The point being, without a complete inventory of computing resources (CPU, memory, Network and storage) both physical and virtual, the fires just keeping being lit like the trick birthday candles. Put one fire out and it simply starts back up. You quickly run out of breath or remove the candle right? To turn your organization around from a tactical mode to a strategic mode, consider completing a through inventory of your organization.

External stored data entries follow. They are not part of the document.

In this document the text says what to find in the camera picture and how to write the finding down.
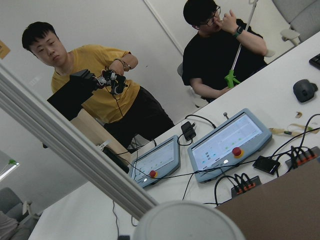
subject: black mouse
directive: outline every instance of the black mouse
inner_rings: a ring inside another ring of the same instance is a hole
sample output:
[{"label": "black mouse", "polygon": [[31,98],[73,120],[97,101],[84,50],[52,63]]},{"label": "black mouse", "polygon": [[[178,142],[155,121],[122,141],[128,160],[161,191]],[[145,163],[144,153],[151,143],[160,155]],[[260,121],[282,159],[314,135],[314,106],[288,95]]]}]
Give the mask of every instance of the black mouse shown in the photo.
[{"label": "black mouse", "polygon": [[293,85],[293,92],[301,103],[312,99],[316,91],[318,91],[317,85],[307,79],[299,80]]}]

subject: smartwatch
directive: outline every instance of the smartwatch
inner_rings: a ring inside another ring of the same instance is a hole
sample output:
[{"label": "smartwatch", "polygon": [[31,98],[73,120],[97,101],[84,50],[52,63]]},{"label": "smartwatch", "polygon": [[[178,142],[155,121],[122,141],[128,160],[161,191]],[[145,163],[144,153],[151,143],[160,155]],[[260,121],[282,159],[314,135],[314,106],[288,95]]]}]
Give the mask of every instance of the smartwatch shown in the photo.
[{"label": "smartwatch", "polygon": [[244,29],[243,29],[242,26],[238,26],[237,29],[236,29],[236,31],[235,31],[235,34],[232,35],[232,36],[234,36],[235,38],[237,38],[240,34],[242,34],[243,30],[244,30]]}]

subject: eyeglasses
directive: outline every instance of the eyeglasses
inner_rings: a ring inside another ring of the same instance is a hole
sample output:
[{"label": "eyeglasses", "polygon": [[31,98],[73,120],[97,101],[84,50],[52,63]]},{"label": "eyeglasses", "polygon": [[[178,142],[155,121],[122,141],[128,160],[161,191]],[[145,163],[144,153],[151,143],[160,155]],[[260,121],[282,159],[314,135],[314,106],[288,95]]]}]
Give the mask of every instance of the eyeglasses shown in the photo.
[{"label": "eyeglasses", "polygon": [[217,6],[215,12],[212,14],[212,17],[210,17],[205,23],[201,23],[200,25],[208,25],[209,27],[211,27],[215,22],[214,17],[219,17],[220,13],[221,8],[220,6]]}]

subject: white table
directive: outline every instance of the white table
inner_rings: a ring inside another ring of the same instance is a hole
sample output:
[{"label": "white table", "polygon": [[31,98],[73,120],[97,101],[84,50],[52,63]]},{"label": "white table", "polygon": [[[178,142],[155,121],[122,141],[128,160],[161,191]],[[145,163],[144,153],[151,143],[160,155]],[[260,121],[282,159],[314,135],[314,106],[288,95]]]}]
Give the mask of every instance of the white table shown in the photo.
[{"label": "white table", "polygon": [[[226,120],[223,116],[224,112],[231,117],[240,110],[248,108],[268,128],[286,129],[293,123],[305,125],[310,116],[319,113],[319,92],[307,103],[300,103],[293,93],[293,85],[301,79],[308,79],[320,87],[320,70],[309,64],[309,59],[320,53],[319,41],[320,32],[195,114],[210,119],[218,126]],[[301,118],[296,118],[297,112],[302,112]],[[160,144],[172,135],[179,136],[182,133],[181,125],[185,121],[158,137],[156,142]],[[188,121],[196,123],[196,137],[193,142],[213,129],[208,122],[197,117],[189,117]],[[320,127],[320,117],[315,117],[311,123],[313,123],[311,126],[315,128]],[[289,139],[289,135],[274,135],[271,142],[261,152],[253,154],[246,161],[254,160],[259,155],[270,156],[275,149]],[[300,141],[301,138],[292,141],[281,151],[289,150],[291,145],[299,146]],[[183,137],[180,138],[180,143],[185,144]],[[319,134],[309,133],[303,145],[310,148],[320,146]],[[153,146],[152,142],[148,143],[138,151],[139,155],[147,152]],[[187,149],[187,146],[180,148],[181,167],[173,176],[193,172]],[[280,159],[280,175],[288,170],[285,160],[287,160],[285,157]],[[252,163],[241,165],[227,172],[228,175],[234,173],[246,173],[251,178],[259,175],[262,183],[276,178],[276,176],[254,169]],[[181,200],[189,177],[163,179],[156,185],[147,187],[146,191],[159,203]],[[193,176],[185,199],[201,203],[214,202],[215,183],[215,180],[198,183]],[[221,203],[231,198],[231,187],[231,183],[226,179],[219,183],[218,202]],[[116,239],[117,229],[112,206],[112,201],[107,196],[91,183],[86,183],[43,212],[30,240]],[[119,206],[116,206],[116,212],[120,220],[120,233],[131,235],[134,231],[131,217]]]}]

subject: person
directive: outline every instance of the person
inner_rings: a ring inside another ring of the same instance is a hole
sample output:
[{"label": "person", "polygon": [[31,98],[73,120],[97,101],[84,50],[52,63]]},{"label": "person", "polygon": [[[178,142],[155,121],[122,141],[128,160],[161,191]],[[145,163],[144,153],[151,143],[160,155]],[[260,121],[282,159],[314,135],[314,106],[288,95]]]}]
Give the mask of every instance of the person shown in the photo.
[{"label": "person", "polygon": [[221,8],[213,0],[188,0],[183,8],[186,22],[198,30],[183,53],[182,80],[208,102],[219,98],[228,88],[225,76],[232,69],[239,45],[242,48],[234,75],[242,82],[266,66],[263,38],[248,30],[232,10],[220,18]]},{"label": "person", "polygon": [[30,230],[27,227],[0,211],[0,240],[27,240],[29,236]]},{"label": "person", "polygon": [[[130,51],[101,45],[84,45],[67,52],[54,27],[47,22],[31,23],[22,34],[22,46],[45,65],[54,67],[53,93],[78,71],[88,69],[97,78],[102,70],[123,76],[138,64]],[[105,129],[120,144],[128,148],[137,134],[151,141],[174,126],[150,92],[130,79],[125,84],[127,87],[119,95],[112,95],[108,86],[93,91],[93,96],[82,104],[92,117],[105,123]]]}]

Now, let's move on to how to conduct the inventory. There are usually three different means of conducting an computing resource inventory.
1. Have your agents (Tivoli, HP Openview, BMC Patrol and many others on the market) tell you what you have. The problem is you most likely do not have agents on every machine in your environment (think test/dev/qa) so this can not possibly be complete.
2. Send out the email to all business managers asking them to tell you what they have. Um, think about that. What would you report and how would you collect the information?
3. Utilize an agent less tool that can scan LanMan directories, perform an IP scan of your sub nets AND interview business units for possible hidden assets behind firewalls or on stand alone networks (you know they exist out there).

The inventory should then be validated with procurement and any provisioning/software distribution processes to ensure a complete listing. Only then can an organization start down the strategic road of knowing what they have and where they are going.

Keep in mind, an inventory can and most likely should include software, security patches and services installed or not.